Plus sprite upload tips

Cwiiis · 19:05, 14 January 25

Sprite upload on the Plus is slow. Currently, this is my sprite upload code-

        ld b,16       ; Copy 128 bytes
        ld sp,hl      ; Point stack at end of ASIC sprite
        ex de,hl
    .LoadSpriteCopyLoop
        repeat 8      ; Each iteration writes 1 byte
            ld a,(hl)   ; (2)
            ld d,a      ; (1)
            repeat 4: rrca: rend    ; (4)
            ld e,a      ; (1)
            push de     ; Write 2 nibbles (4)
            dec hl      ; (2)
        rend
        djnz .LoadSpriteCopyLoop

`de` points to the sprite address + `#7F`.

I could save cycles by storing sprites unpacked, or further unrolling the loop, but I'm wondering... Does anyone have any other smart ideas? Delta sprites are out of the question really, though I'm sure they'd potentially save a lot of time and memory. For the most part, program memory is not a premium, so I have space to spare as long as it isn't a ludicrous difference.

andycadley · 19:42, 14 January 25

Unpacking them is the way to go if you can justify the waste of RAM. Assuming your sprites are page aligned, you should also be able to replace DEC HL with just DEC L, since it will never cross a page boundary.

If they're in ROM, you might get away with RLD to fetch data although it will trash RAM underneath.

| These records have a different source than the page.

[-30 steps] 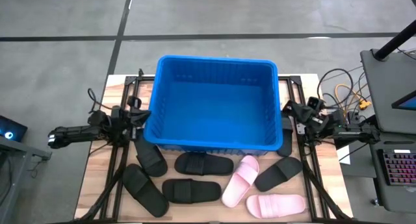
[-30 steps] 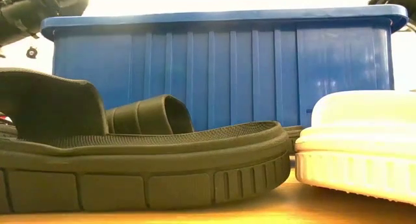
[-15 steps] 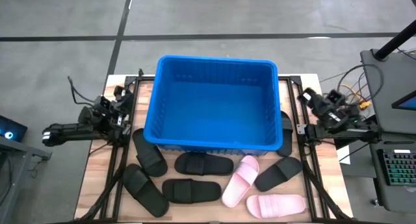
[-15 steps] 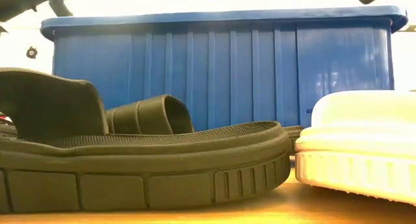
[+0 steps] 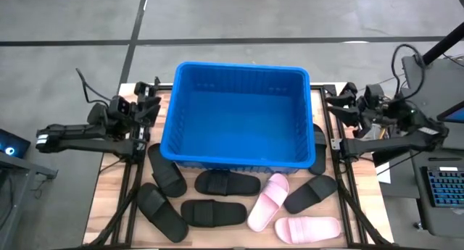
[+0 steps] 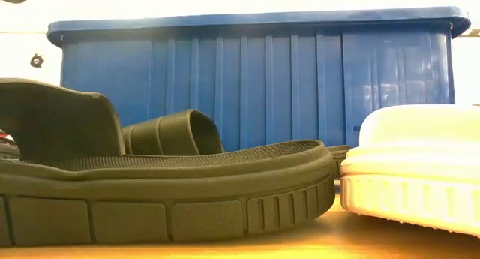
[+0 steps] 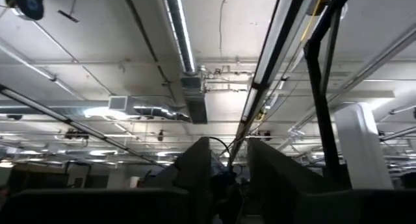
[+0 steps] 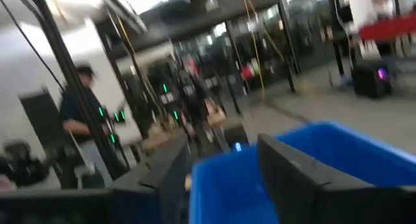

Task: Pick and place slides into bin
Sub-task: Put the black slide into the blue container

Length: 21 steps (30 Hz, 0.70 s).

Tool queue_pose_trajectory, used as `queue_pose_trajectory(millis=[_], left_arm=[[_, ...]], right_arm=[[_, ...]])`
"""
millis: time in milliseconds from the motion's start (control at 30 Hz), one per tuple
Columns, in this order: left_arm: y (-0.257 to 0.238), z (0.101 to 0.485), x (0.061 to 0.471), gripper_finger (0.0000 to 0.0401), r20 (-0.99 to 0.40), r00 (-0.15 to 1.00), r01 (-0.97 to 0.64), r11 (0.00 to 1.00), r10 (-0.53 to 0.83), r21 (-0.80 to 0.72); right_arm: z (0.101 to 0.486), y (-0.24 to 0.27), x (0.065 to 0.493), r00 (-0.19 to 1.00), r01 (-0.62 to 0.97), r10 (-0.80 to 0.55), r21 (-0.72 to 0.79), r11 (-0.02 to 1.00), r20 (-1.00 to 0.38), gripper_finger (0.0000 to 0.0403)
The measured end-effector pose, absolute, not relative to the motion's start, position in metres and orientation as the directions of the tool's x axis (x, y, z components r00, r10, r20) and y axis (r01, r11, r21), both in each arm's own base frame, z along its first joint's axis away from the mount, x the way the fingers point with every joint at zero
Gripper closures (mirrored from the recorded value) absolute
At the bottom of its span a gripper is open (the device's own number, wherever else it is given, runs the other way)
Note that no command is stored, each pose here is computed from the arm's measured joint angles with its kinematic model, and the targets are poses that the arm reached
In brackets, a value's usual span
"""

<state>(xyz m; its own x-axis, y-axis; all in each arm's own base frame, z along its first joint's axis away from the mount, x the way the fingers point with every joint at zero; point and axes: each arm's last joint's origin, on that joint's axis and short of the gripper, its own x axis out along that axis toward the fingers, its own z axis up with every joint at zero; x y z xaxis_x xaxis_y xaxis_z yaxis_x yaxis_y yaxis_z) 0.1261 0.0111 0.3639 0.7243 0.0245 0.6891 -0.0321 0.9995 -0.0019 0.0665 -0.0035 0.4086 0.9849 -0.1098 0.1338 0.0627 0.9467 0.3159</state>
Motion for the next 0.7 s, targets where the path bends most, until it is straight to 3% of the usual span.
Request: queue_pose_trajectory(millis=[133,233,467,700], left_arm=[[0.011,0.373,0.132,0.0211,0.689,0.724,0.046,0.997,0.008,-0.06],[0.012,0.374,0.137,0.0184,0.681,0.732,0.087,0.99,0.01,-0.108],[0.012,0.369,0.143,0.0178,0.662,0.749,0.102,0.985,0.016,-0.14],[0.013,0.366,0.146,0.0178,0.65,0.76,0.147,0.968,0.02,-0.201]], right_arm=[[0.425,-0.004,0.068,0.994,0.103,-0.11,0.32,0.942,0.006,0.0181],[0.437,-0.003,0.063,0.994,0.101,-0.082,0.338,0.936,-0.069,0.0165],[0.446,-0.002,0.049,0.952,0.166,-0.054,0.359,0.919,-0.302,0.0163],[0.425,-0.002,0.034,0.773,0.36,-0.059,0.361,0.86,-0.632,0.0175]])
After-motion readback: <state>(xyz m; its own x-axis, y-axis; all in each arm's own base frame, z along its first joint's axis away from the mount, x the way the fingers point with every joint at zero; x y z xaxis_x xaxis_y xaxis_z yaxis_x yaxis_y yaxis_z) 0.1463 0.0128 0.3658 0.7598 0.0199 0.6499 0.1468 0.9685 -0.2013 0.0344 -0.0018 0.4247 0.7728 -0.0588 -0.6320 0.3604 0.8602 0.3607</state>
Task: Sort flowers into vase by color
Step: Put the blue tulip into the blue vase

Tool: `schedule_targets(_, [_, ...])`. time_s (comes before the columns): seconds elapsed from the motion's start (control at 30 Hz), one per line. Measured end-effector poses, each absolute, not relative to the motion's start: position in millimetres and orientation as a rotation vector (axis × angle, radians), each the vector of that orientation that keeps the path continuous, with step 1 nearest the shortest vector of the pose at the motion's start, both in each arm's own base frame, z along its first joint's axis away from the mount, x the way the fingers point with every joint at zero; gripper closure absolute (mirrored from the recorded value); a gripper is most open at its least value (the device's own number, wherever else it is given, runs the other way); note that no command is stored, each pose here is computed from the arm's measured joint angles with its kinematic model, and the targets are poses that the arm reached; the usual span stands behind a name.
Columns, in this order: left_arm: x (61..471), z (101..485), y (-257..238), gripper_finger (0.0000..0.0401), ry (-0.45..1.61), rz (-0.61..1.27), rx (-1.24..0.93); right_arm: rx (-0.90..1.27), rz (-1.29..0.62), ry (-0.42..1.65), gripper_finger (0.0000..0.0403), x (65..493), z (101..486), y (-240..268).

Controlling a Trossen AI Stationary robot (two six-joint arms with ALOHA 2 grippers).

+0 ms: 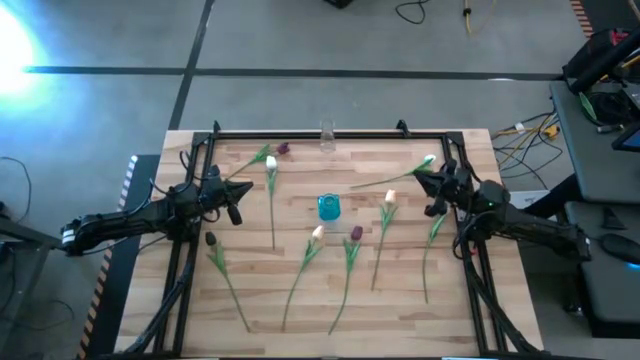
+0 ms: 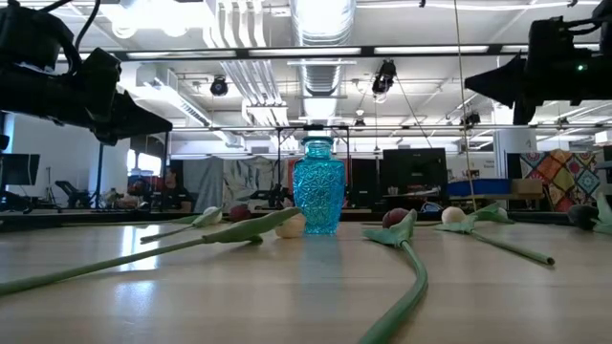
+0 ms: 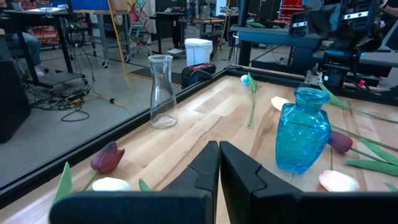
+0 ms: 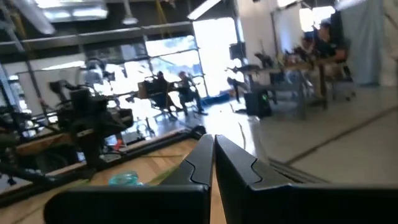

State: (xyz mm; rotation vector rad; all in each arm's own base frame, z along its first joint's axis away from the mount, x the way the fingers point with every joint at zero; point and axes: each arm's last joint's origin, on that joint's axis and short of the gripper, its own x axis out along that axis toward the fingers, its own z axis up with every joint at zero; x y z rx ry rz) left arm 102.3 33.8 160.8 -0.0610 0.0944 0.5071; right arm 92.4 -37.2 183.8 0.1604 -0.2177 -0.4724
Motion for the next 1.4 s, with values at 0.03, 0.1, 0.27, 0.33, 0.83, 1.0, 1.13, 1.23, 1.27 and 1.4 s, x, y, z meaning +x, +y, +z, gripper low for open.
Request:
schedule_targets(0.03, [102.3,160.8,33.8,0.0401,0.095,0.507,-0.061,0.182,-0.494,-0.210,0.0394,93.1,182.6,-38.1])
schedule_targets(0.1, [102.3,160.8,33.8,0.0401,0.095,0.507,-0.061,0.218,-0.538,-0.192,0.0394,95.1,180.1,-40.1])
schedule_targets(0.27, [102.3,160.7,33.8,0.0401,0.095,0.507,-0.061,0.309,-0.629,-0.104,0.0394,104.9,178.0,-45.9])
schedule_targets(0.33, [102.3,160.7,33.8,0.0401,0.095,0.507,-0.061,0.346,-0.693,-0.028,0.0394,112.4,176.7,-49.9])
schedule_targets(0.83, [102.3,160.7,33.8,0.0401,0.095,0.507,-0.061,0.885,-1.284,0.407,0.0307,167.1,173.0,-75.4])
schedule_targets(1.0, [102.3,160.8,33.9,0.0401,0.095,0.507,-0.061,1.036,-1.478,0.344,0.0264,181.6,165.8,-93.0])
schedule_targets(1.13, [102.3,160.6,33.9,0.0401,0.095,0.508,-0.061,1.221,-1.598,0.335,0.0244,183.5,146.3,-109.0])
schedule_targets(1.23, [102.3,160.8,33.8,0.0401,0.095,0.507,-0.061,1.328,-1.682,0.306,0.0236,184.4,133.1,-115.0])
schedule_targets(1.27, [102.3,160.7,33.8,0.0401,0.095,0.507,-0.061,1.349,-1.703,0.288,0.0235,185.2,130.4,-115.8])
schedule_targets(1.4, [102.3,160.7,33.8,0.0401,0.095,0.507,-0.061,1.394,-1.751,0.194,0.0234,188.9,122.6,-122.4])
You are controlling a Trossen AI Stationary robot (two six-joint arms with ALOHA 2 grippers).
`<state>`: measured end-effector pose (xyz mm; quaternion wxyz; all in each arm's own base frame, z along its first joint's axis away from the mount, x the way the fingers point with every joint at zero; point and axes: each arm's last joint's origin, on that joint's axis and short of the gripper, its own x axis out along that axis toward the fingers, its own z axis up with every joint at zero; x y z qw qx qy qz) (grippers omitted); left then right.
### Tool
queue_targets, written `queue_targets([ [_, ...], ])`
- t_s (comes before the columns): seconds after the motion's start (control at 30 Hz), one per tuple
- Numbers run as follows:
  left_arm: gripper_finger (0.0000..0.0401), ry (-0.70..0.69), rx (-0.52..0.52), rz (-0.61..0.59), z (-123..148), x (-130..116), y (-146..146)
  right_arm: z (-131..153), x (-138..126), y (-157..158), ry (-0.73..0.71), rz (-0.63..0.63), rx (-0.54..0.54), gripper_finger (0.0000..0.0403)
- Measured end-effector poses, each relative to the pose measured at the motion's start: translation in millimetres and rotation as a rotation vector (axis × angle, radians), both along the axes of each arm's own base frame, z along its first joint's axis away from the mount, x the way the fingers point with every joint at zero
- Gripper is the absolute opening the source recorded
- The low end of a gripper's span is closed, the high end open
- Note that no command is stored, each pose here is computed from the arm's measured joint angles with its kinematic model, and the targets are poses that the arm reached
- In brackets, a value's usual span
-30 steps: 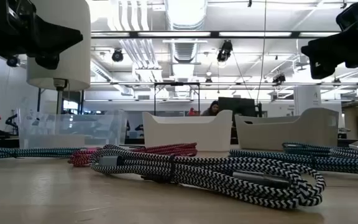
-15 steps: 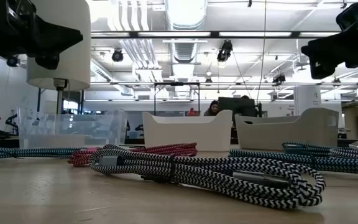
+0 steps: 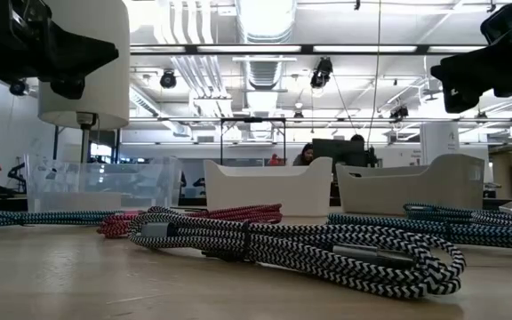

Alternatively using a lookup table to do the rotate might save some time.

roudoudou · 22:05, 14 January 25

i use generated code to do that, it's approx 4 times faster (depending on data... sometimes more, sometimes less)

Cwiiis · 01:08, 15 January 25

Quote from: andycadley on 19:42, 14 January 25Unpacking them is the way to go if you can justify the waste of RAM. Assuming your sprites are page aligned, you should also be able to replace DEC HL with just DEC L, since it will never cross a page boundary.

If they're in ROM, you might get away with RLD to fetch data although it will trash RAM underneath. Alternatively using a lookup table to do the rotate might save some time.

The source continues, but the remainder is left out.